• INSTRUCTIONS TO FOLLOW: Your reply should hold only the lines from the records below where "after" occurs.

• SOURCE MATERIAL:
==================================================
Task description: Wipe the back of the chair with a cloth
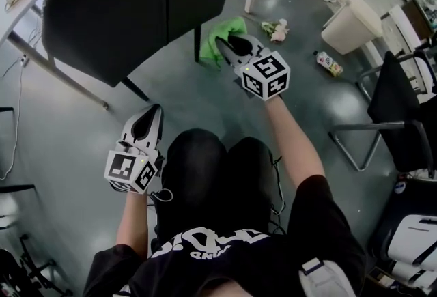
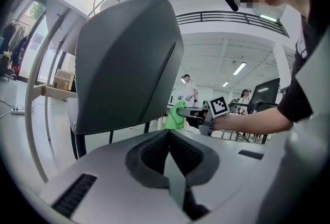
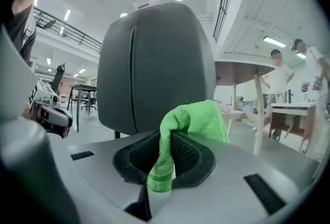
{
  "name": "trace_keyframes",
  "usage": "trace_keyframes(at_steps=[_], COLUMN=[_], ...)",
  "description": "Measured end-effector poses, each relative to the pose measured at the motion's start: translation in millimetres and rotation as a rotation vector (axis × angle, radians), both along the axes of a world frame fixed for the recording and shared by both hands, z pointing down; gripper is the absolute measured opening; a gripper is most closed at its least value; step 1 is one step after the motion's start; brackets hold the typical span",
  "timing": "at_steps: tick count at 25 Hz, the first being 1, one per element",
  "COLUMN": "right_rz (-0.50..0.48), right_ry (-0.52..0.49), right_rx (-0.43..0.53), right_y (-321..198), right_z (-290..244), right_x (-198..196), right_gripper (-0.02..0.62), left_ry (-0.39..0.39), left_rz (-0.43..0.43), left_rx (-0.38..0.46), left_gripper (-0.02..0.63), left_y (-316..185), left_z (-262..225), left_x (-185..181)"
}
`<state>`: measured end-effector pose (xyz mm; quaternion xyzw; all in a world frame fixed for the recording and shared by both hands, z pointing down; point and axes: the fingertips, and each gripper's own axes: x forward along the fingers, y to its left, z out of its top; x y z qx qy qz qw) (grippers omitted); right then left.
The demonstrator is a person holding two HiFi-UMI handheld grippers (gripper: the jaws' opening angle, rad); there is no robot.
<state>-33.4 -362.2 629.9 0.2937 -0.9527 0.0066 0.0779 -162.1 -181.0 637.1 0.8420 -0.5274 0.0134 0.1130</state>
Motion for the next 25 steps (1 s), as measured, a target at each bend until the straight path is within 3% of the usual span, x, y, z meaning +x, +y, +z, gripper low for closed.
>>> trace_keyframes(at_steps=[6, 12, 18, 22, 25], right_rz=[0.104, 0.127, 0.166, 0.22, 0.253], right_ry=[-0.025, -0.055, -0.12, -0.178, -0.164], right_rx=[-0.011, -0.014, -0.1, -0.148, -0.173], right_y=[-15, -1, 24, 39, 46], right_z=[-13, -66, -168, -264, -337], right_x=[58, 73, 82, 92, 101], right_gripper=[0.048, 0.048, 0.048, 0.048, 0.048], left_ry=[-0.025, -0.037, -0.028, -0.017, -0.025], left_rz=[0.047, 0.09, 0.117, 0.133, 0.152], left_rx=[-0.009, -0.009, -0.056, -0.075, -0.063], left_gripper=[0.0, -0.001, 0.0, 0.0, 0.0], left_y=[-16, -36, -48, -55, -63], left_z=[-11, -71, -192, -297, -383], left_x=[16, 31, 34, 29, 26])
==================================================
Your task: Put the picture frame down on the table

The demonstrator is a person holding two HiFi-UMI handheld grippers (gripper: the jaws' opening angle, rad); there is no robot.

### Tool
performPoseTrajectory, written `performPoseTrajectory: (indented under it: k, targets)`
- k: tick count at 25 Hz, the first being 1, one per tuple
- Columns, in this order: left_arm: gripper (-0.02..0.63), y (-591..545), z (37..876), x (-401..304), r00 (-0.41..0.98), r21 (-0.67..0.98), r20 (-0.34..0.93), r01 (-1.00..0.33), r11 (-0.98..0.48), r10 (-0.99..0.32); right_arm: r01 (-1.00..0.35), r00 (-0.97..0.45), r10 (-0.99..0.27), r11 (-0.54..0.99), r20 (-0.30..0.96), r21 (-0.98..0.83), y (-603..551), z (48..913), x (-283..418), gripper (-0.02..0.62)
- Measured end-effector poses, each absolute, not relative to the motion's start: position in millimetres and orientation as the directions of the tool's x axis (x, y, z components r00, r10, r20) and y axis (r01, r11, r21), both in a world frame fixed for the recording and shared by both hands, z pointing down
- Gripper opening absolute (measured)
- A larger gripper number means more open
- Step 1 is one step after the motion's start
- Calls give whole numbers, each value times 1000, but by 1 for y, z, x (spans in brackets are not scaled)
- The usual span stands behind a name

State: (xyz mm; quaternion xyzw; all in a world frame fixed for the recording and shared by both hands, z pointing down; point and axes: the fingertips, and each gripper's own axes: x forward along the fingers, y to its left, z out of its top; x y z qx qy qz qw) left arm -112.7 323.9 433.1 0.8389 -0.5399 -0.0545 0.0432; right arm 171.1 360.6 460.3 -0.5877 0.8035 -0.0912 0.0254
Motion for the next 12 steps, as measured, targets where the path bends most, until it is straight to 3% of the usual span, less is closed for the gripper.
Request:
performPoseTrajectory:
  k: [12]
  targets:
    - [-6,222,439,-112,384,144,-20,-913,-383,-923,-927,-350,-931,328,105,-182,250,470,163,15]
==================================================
• RESULT FOR THIS EXERCISE:
  "description": "Measured end-effector poses, each relative to the pose measured at the motion's start: translation in millimetres and rotation as a rotation vector (axis × angle, radians), both along the axes of a world frame fixed for the recording and shared by both hands, z pointing down; gripper is the absolute measured opening; a gripper is most closed at its least value; step 1 is one step after the motion's start; brackets hold the typical span",
- Step 1 is one step after the motion's start

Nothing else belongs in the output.